ABOUT THIS TASK:
Going through the listing below, work out how many lines include "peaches" and give that number by itself.

———

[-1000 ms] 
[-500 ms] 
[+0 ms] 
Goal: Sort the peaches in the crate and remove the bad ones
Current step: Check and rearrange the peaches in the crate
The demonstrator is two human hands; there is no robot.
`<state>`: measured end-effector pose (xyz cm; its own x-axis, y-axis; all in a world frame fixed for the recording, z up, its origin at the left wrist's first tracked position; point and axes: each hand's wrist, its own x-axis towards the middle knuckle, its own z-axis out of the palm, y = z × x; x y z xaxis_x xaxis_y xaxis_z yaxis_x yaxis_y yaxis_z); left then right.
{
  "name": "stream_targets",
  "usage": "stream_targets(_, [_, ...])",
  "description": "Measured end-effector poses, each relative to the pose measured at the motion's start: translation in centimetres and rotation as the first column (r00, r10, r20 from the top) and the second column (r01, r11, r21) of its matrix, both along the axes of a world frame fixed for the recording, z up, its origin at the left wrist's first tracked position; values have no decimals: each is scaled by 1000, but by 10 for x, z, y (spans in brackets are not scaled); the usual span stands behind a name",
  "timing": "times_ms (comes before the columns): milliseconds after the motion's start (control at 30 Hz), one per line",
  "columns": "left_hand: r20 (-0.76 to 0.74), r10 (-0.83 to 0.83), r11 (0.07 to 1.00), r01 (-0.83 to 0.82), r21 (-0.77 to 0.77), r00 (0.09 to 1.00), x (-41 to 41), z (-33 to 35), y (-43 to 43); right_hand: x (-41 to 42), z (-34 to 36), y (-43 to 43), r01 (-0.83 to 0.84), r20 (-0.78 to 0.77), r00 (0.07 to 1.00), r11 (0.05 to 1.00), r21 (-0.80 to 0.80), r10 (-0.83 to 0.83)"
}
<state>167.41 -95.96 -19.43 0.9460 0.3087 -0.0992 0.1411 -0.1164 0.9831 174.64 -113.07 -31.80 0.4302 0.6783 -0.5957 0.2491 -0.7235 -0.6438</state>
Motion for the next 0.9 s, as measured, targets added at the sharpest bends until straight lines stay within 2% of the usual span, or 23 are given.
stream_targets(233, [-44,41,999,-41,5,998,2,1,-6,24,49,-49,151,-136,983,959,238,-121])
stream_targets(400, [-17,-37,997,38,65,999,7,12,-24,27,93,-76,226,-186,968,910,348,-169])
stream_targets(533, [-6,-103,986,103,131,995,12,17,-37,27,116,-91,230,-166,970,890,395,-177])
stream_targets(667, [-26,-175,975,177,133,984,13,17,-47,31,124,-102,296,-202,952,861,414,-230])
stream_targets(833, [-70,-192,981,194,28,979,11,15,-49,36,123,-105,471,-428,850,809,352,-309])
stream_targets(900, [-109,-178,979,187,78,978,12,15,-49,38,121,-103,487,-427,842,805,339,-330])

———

TASK SOLUTION:
2